The bid by Morocco, Spain and Portugal to host the 2030 World Cup continues to take shape. The three countries are working closely together to shape the Ibero-Moroccan bid to host the World Cup and more details are emerging.
The North African country would contribute six stadiums to the bid, located in Casablanca, Rabat, Tangier, Marrakech, Agadir and Fez. While Spain would have the largest number with nine, as it has a larger number of football infrastructures, and Portugal would contribute three football grounds. Therefore, it is an important bet by the three nations to be able to definitively take over the organisation of the World Cup, something to which other countries such as Saudi Arabia, Greece and Egypt aspire, although with regard to the Saudi kingdom it may be complicated because the last World Cup was also held in the Middle East, in Qatar, and it is not foreseeable to repeat the geographical area in principle.
According to information, Casablanca would host seven matches in the brand new Grand Stadium of Casablanca, with a capacity of 93,000 spectators, Rabat six, in the Prince Moulay Abdellah stadium with a capacity of 53,000 spectators, Tangier five with the Ibn Battouta stadium with a capacity of 68,000 spectators, Marrakech also five with a 70,000 capacity stadium, and Agadir another five, while Fez, with a 46,000 capacity stadium, will host four matches.
Fouzi Lekjaa, president of the committee in charge of Morocco's bid to host the 2030 FIFA World Cup, recently unveiled the Moroccan kingdom's plan to modernise its sports stadiums and bring them up to international standards. The also president of the Royal Moroccan Football Federation (FRMF) said that five stadiums will be renovated and the Grand Stadium of Casablanca, which has always been a great aspiration, will be built, with this magnificent infrastructure planned to hold 93,000 spectators.

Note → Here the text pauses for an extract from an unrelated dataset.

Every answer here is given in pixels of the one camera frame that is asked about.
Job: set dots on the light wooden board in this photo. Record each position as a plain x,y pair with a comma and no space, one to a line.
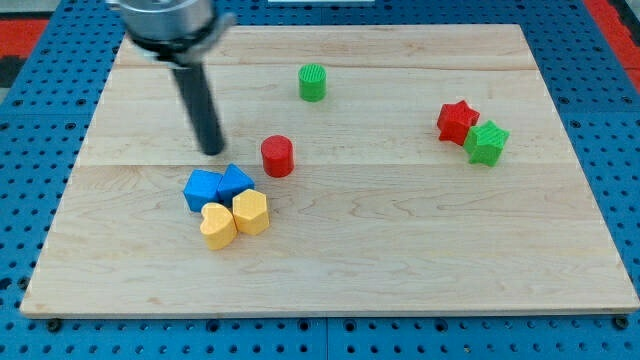
378,218

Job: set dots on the black pusher rod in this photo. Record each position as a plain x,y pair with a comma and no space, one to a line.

In the event of finally being awarded the 2030 World Cup, Morocco would continue to reap sporting success, in this case at international level. Just after the good news that has meant for the North African country the fact of having recently been designated to host the Africa Cup of Nations (CAN) in 2025, just 37 years after its last appearance as host.
Until that big event arrives, Morocco must play the 2023 CAN, which will be held in Côte d'Ivoire from 11 January to 13 February 2024, thus recovering its usual dates, which were altered due to the World Cup in Qatar. The draw will be made on 12 October and Morocco will be hoping for a better tournament than in 2021 when they lost in the quarter-finals to Egypt. Another good result is expected in this case after the milestone achieved at the World Cup in Qatar, where Morocco reached the semi-finals, the first Arab and African team to reach this round in history.
Morocco, Spain and Portugal have already held meetings at the level of the presidents of the football federations of the three countries to define the details of the tripartite bid to host the World Cup.
Meanwhile, a vote is still awaited to determine who will host the 2030 World Cup. The 211 federations that make up the Federation of International Football Associations (FIFA) have the right to vote and the bid with the most votes will win the right to officially host the World Cup. The bid with a margin of more than 50 votes over the runner-up will win. If in the first round no one has such a lead, the candidate with the least number of votes will be eliminated and a new ballot will be held. This will continue until there are only two candidates left and they compete to see who has the most votes.
The candidates themselves and other countries with special ties to the candidates present will be excluded from the vote. Russia is also expected to be vetoed over its invasion of Ukraine.
The pre-2030 World Cup, the 2026 World Cup, will be held in the United States, Canada and Mexico and will have 16 stadiums, so the Ibero-Moroccan bid would provide even more stadiums, which shows the size of the proposal from Morocco, Spain and Portugal.
Morocco is participating with six stadiums in the bid to host the 2030 World Cup, which would host 32 of the 104 matches in the competition, i.e. 31% of the total number of matches to be played.
During the group stage, 72 matches will be played and each of the 18 stadiums would host four matches. Consequently, the matches in this round will be distributed as follows, with Spain playing 36 matches, Morocco 24 and Portugal 12.
As for the round of 32, the matches will be distributed as follows: for Spain eight matches, for Morocco five and for Portugal three.
In the Round of 16, Spain will have four matches and Morocco and Portugal two.
In the quarter-finals, Spain will host two matches and Morocco and Portugal one each.
Meanwhile, the semi-final matches would be played at the Grand Stadium in Casablanca, the match for third and fourth place at the Camp Nou in Barcelona and the final at the Santiago Bernabeu Stadium in Madrid in Spain.
The opening match would also be played at the Grand Stade de Casablanca.